Il est facile de dire tout haut que Tim Raines devrait être au Temple de la renommée du baseball puisque nous l’avons vu jouer et nous l’avons adoré dans l’uniforme des Expos. Mais a-t-il vraiment tout ce qu’il faut pour être parmi les éternels?

Je ne m’en cache pas, Tim Raines a eu une énorme influence sur ma carrière. Quelque chose me dit que je ne suis pas le seul. Le gars était tout simplement incroyable. Voilà un jeune joueur repêché d’une école secondaire américaine en 5e ronde pour son côté athlétique. Il n’était pas le meilleur frappeur, mais ses fibres rapides et ses habiletés laissaient entrevoir quelque chose de bien spécial. À peine deux ans plus tard, les Expos lui font signe cinq jours avant ses 20 ans, pour son baptême des ligues majeures. À 21 ans, il était déjà un joueur étoile du baseball majeur. Ce n'est pas pour rien que j’ai tenté pendant toutes ces années d’imiter son élan et d’analyser tout de cet élan court, rapide et explosif. Les années se sont succédées et Raines a gardé une constance remarquable en volant des buts et en marquant des points pour son équipe. Dans le fond, Raines était en avance sur son temps.

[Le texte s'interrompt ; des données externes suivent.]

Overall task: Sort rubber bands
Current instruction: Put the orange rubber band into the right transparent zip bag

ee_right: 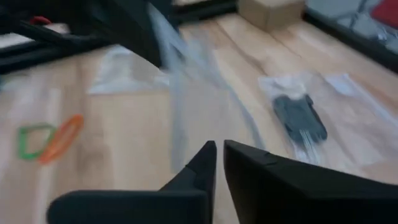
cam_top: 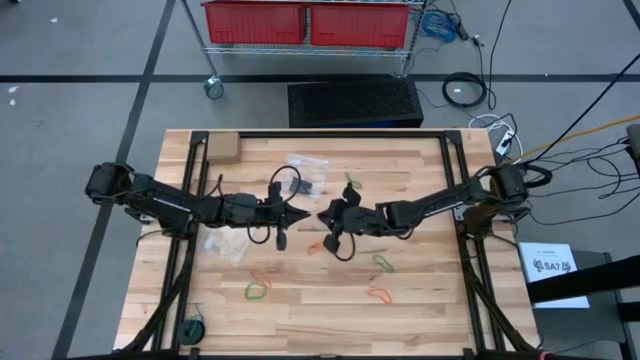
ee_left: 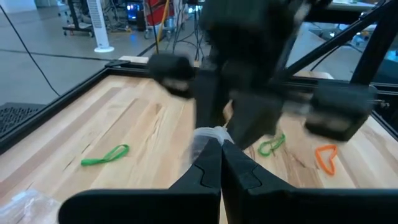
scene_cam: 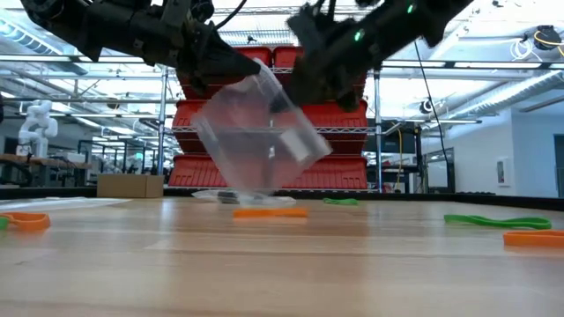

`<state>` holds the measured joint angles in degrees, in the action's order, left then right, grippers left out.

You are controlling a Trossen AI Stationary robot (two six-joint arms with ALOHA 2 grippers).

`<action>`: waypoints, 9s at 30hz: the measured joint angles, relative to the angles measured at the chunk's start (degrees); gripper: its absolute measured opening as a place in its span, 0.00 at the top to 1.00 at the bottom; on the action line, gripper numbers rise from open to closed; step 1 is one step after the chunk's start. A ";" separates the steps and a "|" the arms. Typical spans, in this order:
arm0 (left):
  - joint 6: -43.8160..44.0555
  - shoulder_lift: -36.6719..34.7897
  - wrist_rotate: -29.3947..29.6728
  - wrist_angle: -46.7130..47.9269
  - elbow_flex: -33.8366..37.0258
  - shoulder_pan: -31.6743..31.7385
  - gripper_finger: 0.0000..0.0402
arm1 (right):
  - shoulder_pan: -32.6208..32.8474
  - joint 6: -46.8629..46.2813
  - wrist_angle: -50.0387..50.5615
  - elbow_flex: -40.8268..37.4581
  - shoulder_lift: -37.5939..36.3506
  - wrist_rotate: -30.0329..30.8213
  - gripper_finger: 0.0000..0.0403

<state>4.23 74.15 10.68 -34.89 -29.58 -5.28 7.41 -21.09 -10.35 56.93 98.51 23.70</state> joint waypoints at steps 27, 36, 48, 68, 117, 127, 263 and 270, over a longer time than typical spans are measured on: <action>-0.03 0.00 0.04 -0.81 0.00 0.00 1.00 | -0.23 1.76 -27.79 0.02 9.92 -2.79 0.79; -0.03 0.00 0.10 -1.42 0.00 -0.01 1.00 | -1.48 0.84 -34.21 0.00 12.38 -2.51 0.99; -0.07 0.00 0.11 -3.94 0.00 -0.50 1.00 | -1.44 7.86 -36.23 0.00 12.38 3.55 1.00; -0.12 -0.02 0.26 -7.52 0.00 -0.50 1.00 | -3.99 12.74 -39.41 1.50 12.38 -4.59 0.59; 0.91 10.83 -3.11 -13.62 0.22 0.10 1.00 | 5.40 1.72 29.92 2.64 -17.79 -11.94 0.36; 1.30 10.60 -2.96 -12.36 0.24 1.53 1.00 | 24.68 -28.76 45.45 2.67 -14.62 -13.34 0.36; 1.03 10.58 -7.44 -14.07 0.31 1.02 1.00 | 15.26 5.08 44.69 12.72 -4.69 25.92 1.00; 1.04 10.58 -7.43 -14.06 0.30 1.03 1.00 | 17.33 5.56 44.65 12.72 -4.67 25.24 1.00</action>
<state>5.28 84.73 3.25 -48.96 -29.28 -4.25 24.75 -15.53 34.29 69.65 93.84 48.94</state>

Tim RainesPendant que l’on valorisait les frappeurs de puissance, Raines accumulait les buts sur balles et les présences sur les buts. Le fameux OPS (moyenne de présence sur les buts + la moyenne de puissance) n’existait pas. Pourtant, parmi les statistiques les plus utilisées pour comprendre l’apport d’un joueur en attaque, Raines a maintenu un OPS de ,810 durant sa carrière de 23 ans et une moyenne de présence sur les buts de ,385, ce qui est, vous comprendrez, remarquable.

Par ailleurs, une autre nouvelle statistique sabermétrique du baseball, le WAR (Win Above Replacement que l’on pourrait traduire par victoires au-dessus du remplacement) qui vise à quantifier le nombre de victoires supplémentaires qu'un joueur procure à son équipe si elle le préfère à un joueur de niveau égal à la moyenne, donne une avance à Raines (69,1) sur Tony Gwynn (68,8) en carrière. Gwynn, a été intronisé à sa première année d’admissibilité et était reconnu pour être le meilleur frappeur de sa génération. Gwynn a conservé une moyenne en carrière époustouflante de ,338, ce qui a généré une moyenne de présence sur les buts de ,388 soit seulement ,003 de plus que Raines. Durant sa carrière de 20 ans, sur une moyenne de 162 matchs, Gwynn marquait 92 points contre 102 pour Raines, et je n’ai pas encore souligné l’aspect vol de but.

Raines est au cinquième rang de tous les temps pour le nombre de vols de buts avec 808. Les quatre joueurs qui le devancent sont tous au Temple de la renommée. Mais voler un but est un art, et pour rendre cette statistique efficace, il faut considérer le pourcentage de réussite. Un taux d’efficacité de moins de 70 % est considéré comme ordinaire, ce qui enlève toute valeur au vol. Parmi les joueurs avec 400 buts volés et plus en carrière, Raines vient au 1er rang avec un taux de 84,7. Pour vous donner une idée, le meneur de tous les temps, Ricky Henderson (1406), est à 80,1 %. Vous direz que 4,6 % de différence n’est pas la fin du monde. En chiffre, ça veut dire qu’il faudrait que Henderson retourne au jeu et vol 448 buts consécutifs sans se faire surprendre une seule fois pour atteindre le taux de Raines! Voilà la différence!

Pour avoir évolué dans le baseball professionnel durant quelques années, j’ai rarement entendu parler d’un joueur qui faisait l’unanimité, et pourtant Raines était un de ceux-là. Et le plus surprenant, c’est que les raisons variaient. Voici quelques commentaires que j’entendais sur lui :

- Le plus bel élan!
- Le meilleur athlète point à la ligne!
- Le plus rapide avec intelligence!
- Le meilleur gars au monde
- Une attitude hors du commun

Et j’en oublie certainement!

Ce n’est donc pas juste dans mon imaginaire de jeune partisan des Expos que Raines devrait être intronisé au Temple de la renommée du baseball à Cooperstown, mais avec statistiques à l’appui. Si jamais Raines ne passe pas, il faudra repenser à qui on offre le droit de voter. J’ai confiance que cette année sera la bonne et que le nom de Tim Raines sera gravé à tout jamais dans l’histoire du baseball. Cette fois,  il ne l’aura pas volé!